Could you filter the records below and return each line that holds "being"?

Records from a collection
* * * *

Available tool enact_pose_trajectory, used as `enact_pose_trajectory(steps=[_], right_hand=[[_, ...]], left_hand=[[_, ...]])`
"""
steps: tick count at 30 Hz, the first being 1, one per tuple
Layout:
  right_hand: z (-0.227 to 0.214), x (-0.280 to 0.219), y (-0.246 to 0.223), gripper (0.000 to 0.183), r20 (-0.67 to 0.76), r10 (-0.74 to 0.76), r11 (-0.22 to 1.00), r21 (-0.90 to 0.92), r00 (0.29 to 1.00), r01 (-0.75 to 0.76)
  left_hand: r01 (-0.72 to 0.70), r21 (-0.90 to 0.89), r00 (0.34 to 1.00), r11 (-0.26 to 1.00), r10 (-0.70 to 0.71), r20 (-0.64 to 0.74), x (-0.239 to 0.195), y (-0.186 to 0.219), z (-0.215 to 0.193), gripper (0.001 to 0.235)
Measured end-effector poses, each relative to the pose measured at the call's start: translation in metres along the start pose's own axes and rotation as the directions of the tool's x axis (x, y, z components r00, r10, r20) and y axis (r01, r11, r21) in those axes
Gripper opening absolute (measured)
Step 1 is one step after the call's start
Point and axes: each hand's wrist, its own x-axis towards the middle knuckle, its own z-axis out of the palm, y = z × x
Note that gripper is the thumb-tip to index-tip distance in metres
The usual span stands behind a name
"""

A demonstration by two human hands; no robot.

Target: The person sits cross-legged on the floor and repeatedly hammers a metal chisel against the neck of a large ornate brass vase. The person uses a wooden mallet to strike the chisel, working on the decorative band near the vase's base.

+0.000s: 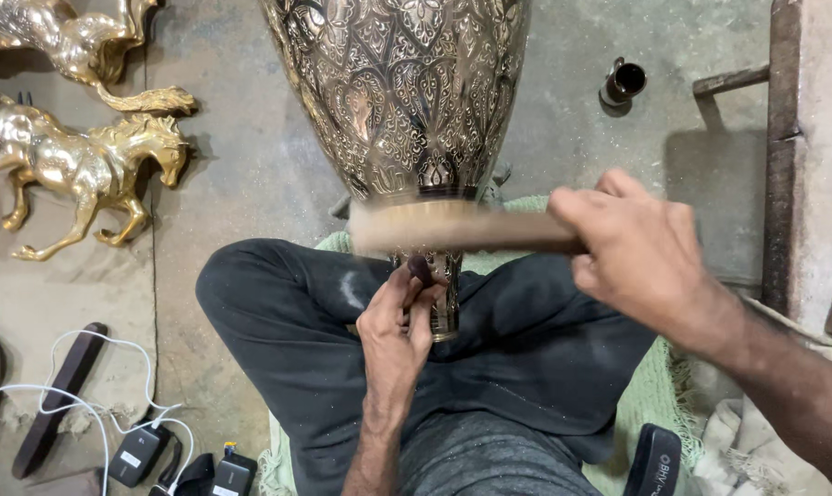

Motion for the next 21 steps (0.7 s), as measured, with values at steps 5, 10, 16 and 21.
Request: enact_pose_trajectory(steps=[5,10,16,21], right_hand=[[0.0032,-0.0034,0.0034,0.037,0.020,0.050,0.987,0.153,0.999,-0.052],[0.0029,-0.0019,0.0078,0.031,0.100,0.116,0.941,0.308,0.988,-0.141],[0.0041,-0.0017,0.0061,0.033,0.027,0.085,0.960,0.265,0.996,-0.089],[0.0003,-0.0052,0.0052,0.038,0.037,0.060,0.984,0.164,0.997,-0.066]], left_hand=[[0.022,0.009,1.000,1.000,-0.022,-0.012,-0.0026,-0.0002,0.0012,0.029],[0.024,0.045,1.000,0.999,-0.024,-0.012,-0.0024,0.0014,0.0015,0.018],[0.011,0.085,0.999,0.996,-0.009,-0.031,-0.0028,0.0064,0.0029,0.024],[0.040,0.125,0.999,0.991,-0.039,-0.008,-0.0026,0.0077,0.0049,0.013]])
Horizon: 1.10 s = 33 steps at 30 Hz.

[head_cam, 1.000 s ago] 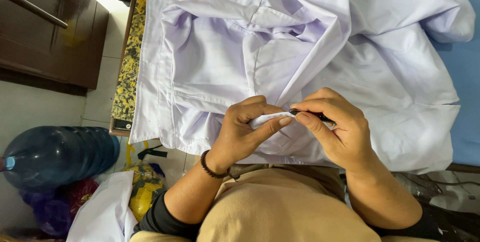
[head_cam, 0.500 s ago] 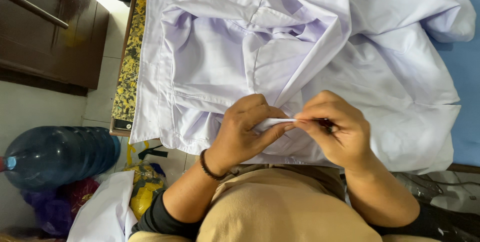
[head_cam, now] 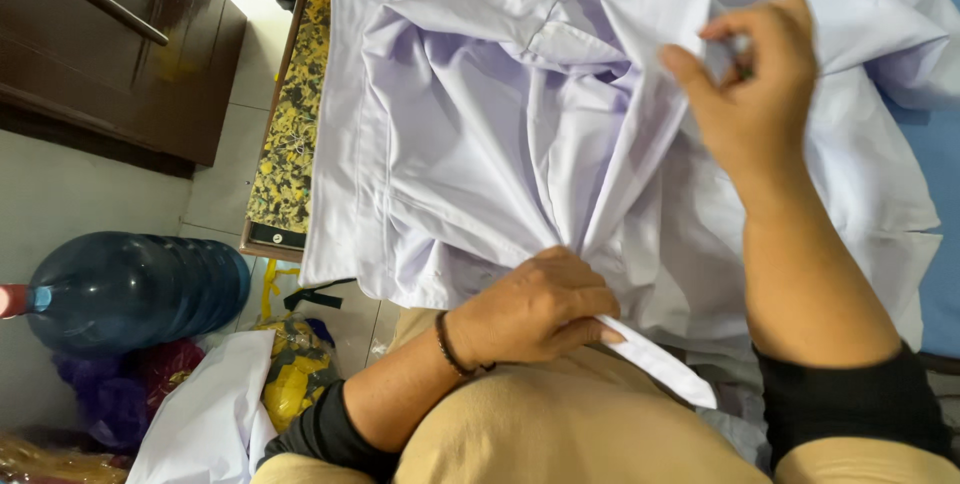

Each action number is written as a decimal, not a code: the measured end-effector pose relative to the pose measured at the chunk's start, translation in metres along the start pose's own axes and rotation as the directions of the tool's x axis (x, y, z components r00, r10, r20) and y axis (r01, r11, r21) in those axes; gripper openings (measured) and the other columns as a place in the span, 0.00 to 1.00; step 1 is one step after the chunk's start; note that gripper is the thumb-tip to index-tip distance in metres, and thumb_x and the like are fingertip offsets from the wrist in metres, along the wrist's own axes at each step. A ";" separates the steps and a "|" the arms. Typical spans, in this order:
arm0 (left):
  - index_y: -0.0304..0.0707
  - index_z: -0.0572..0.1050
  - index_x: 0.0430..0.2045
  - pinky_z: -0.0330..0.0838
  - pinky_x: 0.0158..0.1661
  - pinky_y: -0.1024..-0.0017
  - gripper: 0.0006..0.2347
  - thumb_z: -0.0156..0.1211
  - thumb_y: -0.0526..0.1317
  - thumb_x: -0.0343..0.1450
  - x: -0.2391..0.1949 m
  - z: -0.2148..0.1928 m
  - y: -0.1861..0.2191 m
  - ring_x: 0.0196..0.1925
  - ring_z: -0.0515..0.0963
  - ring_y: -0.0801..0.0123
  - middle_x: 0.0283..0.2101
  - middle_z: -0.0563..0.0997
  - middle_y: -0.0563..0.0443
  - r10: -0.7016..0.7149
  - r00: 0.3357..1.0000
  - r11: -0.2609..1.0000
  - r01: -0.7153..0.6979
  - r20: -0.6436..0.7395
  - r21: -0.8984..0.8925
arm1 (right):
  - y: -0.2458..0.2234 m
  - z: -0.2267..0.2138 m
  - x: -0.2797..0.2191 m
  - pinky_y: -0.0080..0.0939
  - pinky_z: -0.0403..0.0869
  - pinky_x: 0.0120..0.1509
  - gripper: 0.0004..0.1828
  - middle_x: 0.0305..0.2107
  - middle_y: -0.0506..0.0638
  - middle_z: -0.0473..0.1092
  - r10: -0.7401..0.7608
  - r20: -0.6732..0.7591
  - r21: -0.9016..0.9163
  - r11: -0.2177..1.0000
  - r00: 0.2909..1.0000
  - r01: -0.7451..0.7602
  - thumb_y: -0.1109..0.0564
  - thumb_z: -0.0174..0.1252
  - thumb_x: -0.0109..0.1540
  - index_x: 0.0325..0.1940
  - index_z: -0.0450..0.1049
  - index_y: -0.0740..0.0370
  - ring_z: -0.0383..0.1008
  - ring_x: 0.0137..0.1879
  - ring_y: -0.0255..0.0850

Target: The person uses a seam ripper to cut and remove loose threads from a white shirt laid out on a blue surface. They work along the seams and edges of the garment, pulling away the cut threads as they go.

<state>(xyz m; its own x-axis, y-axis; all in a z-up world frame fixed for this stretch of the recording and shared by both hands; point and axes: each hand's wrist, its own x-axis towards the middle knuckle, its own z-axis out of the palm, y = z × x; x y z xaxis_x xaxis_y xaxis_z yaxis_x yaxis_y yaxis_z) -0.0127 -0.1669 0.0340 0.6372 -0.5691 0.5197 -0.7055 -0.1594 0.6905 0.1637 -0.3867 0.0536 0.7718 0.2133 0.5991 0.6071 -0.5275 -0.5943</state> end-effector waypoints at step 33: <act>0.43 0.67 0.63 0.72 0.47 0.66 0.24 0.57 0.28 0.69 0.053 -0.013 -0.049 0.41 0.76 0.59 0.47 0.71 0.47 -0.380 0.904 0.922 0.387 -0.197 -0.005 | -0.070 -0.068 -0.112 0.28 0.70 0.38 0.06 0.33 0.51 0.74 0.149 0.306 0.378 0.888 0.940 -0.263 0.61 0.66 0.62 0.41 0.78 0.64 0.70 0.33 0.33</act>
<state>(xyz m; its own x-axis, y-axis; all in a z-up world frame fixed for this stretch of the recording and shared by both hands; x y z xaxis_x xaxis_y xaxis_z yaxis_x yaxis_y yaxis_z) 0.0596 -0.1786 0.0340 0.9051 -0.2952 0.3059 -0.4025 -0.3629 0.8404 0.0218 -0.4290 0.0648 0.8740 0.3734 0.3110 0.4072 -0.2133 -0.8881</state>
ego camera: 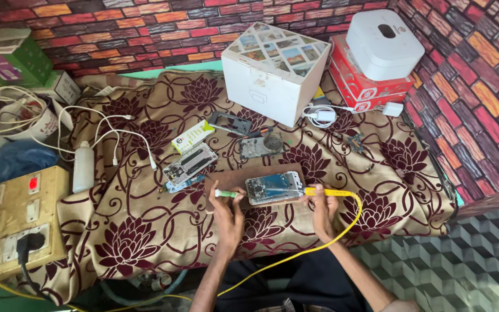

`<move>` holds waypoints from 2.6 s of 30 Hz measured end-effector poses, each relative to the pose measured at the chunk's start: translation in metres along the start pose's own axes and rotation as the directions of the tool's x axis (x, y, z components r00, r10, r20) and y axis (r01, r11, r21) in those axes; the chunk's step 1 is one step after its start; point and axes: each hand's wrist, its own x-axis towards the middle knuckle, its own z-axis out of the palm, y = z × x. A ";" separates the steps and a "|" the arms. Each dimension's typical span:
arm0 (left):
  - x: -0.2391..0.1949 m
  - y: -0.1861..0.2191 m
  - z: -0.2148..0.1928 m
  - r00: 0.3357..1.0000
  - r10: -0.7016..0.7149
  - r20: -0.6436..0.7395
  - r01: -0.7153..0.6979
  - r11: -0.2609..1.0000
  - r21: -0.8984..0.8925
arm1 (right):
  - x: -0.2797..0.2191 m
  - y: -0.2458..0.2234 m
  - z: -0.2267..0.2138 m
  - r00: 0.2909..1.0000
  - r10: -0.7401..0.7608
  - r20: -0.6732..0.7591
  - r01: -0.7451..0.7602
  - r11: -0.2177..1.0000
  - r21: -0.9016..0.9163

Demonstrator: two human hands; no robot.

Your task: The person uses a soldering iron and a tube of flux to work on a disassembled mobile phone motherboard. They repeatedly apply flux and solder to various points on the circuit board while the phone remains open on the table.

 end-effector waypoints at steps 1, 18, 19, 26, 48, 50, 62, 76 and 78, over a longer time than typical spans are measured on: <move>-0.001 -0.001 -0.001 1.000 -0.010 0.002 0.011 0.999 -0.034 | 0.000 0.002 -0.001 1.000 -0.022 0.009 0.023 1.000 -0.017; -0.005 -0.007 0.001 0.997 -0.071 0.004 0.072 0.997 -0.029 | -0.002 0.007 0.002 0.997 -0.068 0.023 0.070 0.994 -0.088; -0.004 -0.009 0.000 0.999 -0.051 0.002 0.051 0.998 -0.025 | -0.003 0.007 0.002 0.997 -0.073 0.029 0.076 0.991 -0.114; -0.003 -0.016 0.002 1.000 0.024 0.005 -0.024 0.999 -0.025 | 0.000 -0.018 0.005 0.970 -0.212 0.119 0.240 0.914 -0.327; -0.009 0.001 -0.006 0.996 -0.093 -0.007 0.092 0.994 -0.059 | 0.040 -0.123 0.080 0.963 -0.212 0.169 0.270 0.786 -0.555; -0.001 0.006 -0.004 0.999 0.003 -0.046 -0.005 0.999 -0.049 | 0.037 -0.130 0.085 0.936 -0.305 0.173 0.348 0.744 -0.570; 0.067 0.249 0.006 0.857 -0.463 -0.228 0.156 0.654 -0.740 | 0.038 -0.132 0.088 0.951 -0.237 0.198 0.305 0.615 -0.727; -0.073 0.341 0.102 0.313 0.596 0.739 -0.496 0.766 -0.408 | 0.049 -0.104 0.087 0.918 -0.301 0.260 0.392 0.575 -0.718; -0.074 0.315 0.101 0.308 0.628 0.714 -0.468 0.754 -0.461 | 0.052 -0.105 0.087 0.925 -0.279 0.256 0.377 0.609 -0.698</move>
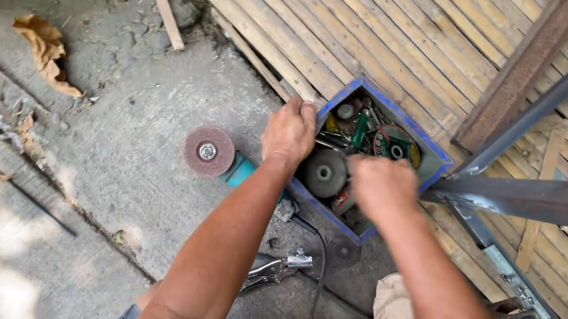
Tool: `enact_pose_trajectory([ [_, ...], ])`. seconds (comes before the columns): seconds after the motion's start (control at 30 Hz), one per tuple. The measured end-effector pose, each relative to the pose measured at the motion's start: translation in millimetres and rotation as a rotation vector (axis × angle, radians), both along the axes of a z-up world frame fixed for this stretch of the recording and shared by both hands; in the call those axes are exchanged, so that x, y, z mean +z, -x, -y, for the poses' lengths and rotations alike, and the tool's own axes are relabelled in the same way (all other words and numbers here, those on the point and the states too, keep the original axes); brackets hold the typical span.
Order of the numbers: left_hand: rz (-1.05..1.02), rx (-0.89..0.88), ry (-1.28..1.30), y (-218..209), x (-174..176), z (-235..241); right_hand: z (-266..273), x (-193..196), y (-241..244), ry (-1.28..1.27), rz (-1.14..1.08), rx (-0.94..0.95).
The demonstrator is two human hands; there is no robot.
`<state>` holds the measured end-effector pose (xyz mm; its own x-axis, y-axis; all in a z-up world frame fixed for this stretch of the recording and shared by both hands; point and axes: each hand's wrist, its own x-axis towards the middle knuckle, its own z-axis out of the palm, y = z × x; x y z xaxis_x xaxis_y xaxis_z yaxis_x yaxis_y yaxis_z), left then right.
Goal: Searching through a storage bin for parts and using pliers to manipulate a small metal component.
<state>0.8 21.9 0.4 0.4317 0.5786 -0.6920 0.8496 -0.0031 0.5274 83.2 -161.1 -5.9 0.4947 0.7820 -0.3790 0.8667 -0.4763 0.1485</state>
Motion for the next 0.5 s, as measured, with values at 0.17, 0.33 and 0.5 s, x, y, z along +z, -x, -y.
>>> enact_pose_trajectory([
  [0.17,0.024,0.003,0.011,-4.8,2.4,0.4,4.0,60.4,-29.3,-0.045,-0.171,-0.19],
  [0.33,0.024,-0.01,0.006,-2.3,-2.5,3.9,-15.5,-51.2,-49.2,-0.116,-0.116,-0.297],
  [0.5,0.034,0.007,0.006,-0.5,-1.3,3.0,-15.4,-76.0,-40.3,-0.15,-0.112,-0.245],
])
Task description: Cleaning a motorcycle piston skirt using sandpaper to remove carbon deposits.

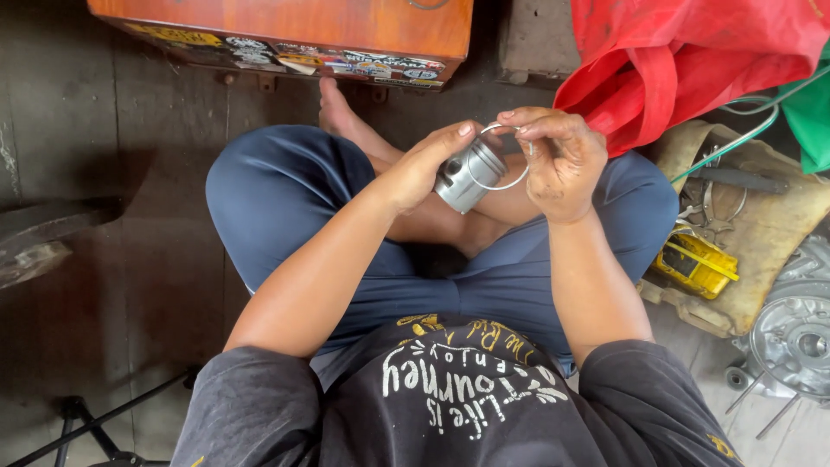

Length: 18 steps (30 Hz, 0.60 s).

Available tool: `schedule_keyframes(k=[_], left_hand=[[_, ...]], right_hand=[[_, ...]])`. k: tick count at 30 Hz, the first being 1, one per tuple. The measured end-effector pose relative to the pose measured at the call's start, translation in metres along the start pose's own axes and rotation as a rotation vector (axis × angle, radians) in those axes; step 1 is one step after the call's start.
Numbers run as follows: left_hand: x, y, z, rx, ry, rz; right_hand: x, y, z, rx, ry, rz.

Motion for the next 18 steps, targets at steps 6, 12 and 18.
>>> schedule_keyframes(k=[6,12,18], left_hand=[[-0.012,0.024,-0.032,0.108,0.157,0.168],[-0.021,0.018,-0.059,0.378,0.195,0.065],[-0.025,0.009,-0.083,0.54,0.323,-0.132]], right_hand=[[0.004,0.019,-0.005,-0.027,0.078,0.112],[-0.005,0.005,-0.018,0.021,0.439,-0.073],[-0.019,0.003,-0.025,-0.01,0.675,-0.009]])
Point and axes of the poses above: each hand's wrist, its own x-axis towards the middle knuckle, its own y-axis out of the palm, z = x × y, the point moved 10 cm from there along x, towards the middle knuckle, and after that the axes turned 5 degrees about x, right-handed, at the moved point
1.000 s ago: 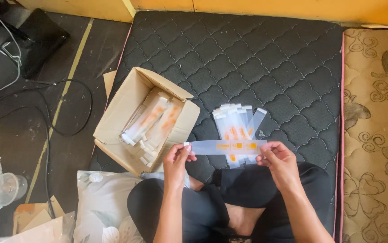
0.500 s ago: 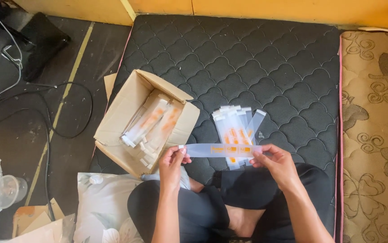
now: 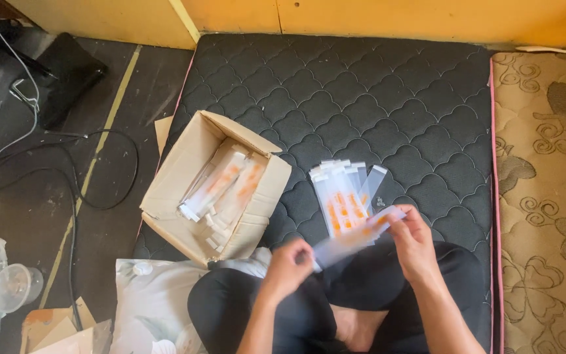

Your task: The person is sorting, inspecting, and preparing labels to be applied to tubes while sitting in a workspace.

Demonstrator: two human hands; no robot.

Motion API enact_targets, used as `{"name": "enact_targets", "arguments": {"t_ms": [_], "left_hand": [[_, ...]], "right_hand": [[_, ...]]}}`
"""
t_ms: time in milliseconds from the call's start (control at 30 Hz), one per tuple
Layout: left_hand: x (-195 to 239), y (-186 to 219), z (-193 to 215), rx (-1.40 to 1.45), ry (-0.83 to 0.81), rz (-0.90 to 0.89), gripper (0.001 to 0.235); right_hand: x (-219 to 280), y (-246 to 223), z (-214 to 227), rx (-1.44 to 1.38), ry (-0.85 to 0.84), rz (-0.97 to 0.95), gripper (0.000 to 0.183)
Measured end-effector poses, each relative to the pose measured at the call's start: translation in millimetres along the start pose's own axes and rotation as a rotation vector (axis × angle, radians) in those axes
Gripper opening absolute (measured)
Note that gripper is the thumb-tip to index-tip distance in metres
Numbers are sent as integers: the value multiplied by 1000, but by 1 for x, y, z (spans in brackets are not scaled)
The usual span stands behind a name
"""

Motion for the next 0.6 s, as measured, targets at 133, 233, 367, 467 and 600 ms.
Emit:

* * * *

(Output of the exercise)
steps: tick count at 30 Hz, the first being 1, one per tuple
Available tool: `schedule_keyframes(k=[_], left_hand=[[_, ...]], right_hand=[[_, ...]])`. k: tick count at 30 Hz, the first being 1, one per tuple. The measured end-effector pose relative to the pose measured at the call's start, translation in metres along the start pose's own axes and rotation as a rotation vector (axis × angle, radians) in those axes; step 1 is one step after the call's start.

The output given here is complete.